*DATA TO USE:*
--- START ---
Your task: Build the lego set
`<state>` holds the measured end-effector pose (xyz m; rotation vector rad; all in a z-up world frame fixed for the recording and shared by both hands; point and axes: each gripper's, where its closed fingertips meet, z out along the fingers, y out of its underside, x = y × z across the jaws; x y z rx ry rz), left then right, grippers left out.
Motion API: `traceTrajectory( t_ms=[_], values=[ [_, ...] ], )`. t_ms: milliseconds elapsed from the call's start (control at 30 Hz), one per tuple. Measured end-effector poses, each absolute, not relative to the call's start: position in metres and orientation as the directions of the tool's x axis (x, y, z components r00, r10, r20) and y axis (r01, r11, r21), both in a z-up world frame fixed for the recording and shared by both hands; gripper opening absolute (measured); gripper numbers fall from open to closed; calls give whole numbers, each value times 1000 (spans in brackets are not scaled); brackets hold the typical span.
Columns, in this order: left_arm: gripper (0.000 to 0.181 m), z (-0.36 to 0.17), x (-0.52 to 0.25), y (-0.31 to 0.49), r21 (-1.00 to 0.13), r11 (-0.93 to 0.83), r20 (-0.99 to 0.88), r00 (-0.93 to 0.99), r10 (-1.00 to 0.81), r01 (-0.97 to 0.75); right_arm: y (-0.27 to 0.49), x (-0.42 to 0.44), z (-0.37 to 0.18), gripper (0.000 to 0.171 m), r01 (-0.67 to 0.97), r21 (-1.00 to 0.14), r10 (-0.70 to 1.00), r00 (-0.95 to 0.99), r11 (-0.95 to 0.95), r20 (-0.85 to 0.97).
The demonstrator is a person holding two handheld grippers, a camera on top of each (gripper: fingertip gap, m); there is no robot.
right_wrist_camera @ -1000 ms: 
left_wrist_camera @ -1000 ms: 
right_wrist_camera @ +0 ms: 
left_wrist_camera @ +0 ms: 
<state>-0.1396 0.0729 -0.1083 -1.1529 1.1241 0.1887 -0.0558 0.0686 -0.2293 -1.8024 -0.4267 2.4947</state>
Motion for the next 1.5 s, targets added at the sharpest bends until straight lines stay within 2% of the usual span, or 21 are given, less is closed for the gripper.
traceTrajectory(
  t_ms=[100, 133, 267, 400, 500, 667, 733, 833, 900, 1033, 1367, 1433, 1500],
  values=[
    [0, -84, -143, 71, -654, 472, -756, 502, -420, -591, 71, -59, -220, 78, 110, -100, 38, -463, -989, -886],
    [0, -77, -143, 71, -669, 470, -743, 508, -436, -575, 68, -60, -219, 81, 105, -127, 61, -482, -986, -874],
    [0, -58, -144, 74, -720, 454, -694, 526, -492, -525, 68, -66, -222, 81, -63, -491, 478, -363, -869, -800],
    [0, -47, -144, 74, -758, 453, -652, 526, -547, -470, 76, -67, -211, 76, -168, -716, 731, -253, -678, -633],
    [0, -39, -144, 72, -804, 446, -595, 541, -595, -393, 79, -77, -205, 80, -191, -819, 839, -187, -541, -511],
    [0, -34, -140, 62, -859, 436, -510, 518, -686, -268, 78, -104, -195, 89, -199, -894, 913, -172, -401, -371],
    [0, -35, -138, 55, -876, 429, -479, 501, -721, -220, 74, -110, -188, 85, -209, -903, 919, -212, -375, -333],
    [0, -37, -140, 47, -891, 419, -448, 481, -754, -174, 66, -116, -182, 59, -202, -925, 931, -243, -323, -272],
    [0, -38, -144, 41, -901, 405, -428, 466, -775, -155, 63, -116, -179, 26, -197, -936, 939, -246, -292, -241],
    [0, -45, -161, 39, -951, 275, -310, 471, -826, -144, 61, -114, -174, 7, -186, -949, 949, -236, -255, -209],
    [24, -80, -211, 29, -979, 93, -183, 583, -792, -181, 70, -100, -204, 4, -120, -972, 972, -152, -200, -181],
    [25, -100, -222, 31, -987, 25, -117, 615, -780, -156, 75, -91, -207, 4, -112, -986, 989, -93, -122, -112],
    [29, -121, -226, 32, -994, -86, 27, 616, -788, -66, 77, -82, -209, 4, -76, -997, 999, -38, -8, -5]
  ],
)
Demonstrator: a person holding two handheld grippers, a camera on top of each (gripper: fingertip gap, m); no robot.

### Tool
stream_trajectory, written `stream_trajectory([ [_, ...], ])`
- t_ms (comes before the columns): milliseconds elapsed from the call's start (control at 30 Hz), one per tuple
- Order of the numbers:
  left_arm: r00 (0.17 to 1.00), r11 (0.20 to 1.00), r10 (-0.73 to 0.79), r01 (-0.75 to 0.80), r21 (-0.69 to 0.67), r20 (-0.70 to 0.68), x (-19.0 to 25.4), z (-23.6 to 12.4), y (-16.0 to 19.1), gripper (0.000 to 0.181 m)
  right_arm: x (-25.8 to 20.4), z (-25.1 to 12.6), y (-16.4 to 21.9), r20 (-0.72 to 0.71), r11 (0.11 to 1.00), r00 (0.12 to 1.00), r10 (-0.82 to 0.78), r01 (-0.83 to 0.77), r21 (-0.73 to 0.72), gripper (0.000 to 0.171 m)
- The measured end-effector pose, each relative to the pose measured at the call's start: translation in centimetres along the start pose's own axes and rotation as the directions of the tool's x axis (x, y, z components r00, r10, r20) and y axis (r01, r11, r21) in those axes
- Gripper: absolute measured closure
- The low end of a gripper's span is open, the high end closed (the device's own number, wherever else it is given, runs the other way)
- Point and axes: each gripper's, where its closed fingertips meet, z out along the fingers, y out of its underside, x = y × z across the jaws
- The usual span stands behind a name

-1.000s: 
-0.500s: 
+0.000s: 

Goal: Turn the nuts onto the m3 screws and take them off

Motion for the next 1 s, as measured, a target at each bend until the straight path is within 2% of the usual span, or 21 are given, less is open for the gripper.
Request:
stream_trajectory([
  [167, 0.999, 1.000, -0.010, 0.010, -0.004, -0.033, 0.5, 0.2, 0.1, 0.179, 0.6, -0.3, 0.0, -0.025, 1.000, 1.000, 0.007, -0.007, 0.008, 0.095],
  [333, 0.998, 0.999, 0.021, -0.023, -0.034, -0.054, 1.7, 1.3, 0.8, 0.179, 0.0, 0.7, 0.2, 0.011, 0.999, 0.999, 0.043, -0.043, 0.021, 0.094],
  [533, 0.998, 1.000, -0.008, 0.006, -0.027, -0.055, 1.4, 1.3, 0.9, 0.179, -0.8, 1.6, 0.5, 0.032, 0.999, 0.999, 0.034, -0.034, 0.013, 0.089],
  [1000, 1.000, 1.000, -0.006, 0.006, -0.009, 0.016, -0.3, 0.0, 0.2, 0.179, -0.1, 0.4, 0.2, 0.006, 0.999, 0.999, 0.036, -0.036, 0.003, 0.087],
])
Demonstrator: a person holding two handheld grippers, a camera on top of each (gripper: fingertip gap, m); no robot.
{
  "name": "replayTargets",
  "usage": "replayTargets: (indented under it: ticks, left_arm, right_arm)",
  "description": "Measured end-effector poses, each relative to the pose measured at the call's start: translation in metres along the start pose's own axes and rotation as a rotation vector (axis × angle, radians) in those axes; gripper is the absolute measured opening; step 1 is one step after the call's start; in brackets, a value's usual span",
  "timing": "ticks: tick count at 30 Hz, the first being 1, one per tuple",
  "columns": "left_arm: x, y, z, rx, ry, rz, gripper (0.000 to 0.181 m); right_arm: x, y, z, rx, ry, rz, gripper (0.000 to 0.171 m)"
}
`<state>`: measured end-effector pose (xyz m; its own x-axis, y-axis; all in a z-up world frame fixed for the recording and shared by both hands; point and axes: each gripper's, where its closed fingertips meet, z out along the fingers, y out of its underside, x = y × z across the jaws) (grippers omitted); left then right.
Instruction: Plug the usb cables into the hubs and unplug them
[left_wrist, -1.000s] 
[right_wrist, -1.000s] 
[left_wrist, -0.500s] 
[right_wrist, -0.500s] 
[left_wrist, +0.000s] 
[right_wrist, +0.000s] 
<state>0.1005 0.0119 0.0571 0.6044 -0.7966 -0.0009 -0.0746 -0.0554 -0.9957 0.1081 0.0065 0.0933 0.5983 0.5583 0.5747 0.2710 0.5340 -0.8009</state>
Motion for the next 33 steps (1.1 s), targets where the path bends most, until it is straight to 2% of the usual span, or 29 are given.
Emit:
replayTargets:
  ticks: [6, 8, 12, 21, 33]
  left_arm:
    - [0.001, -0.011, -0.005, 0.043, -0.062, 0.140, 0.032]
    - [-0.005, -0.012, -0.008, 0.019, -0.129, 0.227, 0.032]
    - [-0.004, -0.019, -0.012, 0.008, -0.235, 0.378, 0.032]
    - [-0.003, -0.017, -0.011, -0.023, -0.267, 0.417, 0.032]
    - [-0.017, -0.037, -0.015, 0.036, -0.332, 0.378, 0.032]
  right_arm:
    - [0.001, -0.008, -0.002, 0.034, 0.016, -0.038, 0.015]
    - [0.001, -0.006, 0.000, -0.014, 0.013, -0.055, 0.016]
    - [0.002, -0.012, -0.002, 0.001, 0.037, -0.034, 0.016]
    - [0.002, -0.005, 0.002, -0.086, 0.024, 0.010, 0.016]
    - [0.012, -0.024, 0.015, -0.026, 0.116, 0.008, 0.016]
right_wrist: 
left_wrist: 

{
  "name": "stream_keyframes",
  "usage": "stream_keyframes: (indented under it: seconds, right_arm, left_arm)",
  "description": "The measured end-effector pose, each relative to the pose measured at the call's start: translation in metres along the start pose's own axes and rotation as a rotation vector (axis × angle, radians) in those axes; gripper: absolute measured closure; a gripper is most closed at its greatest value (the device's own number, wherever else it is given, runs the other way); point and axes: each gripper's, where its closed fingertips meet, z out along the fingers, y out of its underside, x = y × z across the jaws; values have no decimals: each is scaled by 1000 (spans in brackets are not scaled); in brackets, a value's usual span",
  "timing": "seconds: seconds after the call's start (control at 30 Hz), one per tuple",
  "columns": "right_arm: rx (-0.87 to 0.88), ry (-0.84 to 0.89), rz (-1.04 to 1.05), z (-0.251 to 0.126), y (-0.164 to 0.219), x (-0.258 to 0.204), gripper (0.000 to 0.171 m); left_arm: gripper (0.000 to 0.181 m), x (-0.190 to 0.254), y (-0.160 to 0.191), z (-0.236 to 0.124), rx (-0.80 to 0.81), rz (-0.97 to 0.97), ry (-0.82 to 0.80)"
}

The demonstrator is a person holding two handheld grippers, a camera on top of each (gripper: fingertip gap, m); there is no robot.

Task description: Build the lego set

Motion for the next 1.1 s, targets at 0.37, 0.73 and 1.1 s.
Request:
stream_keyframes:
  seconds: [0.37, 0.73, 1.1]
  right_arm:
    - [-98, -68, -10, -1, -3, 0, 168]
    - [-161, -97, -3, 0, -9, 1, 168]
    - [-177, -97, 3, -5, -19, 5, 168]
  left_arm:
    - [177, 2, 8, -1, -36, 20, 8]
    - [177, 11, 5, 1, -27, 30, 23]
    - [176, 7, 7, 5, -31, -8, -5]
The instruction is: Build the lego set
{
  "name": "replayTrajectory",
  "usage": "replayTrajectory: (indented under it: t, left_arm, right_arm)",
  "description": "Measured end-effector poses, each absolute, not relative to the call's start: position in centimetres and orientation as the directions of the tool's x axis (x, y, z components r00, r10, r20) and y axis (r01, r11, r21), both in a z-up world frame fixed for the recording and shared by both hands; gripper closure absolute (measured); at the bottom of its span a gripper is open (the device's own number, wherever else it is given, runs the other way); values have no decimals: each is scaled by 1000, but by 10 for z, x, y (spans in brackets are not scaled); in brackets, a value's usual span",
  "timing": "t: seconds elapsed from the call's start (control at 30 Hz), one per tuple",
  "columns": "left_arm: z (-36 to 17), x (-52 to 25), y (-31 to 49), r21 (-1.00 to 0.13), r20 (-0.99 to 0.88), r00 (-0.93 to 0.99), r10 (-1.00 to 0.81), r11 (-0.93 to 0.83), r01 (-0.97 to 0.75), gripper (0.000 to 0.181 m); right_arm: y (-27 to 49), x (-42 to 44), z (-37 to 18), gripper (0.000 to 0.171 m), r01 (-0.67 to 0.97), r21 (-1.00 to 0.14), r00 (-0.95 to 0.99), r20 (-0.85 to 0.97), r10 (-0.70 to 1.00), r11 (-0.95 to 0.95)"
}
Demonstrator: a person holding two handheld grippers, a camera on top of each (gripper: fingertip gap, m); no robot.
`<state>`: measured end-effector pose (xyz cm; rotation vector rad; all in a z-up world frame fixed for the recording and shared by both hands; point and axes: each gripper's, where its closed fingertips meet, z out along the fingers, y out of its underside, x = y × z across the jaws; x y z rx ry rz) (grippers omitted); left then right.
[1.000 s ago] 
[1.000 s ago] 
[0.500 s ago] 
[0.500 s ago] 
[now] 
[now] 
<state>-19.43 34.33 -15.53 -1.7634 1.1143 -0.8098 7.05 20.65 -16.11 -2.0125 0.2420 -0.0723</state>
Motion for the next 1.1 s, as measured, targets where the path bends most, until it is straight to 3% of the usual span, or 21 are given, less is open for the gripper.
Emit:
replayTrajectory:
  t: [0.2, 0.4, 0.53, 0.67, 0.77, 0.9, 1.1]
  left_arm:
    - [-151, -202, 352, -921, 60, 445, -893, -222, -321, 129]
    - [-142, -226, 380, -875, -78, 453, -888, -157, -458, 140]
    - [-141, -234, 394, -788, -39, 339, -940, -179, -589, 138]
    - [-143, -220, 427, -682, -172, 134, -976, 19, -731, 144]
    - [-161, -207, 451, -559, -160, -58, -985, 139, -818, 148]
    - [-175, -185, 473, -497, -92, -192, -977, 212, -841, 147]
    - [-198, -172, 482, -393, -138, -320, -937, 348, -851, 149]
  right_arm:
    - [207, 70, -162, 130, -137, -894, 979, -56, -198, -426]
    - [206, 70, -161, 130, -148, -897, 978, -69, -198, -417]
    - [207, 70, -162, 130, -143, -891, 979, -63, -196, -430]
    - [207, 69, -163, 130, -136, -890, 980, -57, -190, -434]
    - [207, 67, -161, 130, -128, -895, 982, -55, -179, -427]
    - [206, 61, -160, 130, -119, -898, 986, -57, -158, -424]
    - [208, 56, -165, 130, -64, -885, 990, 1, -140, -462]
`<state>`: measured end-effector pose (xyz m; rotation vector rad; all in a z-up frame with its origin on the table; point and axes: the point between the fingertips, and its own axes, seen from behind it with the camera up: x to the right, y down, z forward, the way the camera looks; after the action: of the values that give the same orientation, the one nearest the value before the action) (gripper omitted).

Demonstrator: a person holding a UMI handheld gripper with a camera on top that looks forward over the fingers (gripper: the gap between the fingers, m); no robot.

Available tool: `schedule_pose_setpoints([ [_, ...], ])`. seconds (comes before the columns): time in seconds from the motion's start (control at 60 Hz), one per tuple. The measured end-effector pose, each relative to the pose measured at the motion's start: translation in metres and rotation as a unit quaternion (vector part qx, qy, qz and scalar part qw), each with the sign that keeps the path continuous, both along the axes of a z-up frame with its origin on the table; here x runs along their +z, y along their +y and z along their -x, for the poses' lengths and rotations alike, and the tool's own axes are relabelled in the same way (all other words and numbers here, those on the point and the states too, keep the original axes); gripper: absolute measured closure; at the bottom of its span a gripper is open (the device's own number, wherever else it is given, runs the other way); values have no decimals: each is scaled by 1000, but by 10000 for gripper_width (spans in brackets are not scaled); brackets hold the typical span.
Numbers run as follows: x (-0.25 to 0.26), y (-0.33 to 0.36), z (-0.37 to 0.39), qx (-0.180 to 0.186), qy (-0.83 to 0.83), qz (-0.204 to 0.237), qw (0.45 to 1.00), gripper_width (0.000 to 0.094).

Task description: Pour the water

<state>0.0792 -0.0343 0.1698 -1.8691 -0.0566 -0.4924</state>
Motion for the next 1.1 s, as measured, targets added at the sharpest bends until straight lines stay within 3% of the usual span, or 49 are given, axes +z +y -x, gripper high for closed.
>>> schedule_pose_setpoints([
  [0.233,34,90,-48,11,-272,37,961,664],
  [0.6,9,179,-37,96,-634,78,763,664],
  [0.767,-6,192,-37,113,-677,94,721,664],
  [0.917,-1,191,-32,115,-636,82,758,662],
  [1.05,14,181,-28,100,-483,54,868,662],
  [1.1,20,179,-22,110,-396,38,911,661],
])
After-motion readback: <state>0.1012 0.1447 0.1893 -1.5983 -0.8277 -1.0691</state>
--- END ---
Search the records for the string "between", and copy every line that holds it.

`<state>`: measured end-effector pose (xyz m; rotation vector rad; all in a z-up frame with its origin on the table; point and axes: the point between the fingertips, and its own axes, seen from behind it with the camera up: x to the right, y down, z forward, the way the camera looks; after the action: of the values that give the same orientation, the one nearest the value before the action) (gripper omitted).
Demonstrator: a person holding a UMI handheld gripper with a camera on top that looks forward over the fingers (gripper: the gap between the fingers, m); no robot.

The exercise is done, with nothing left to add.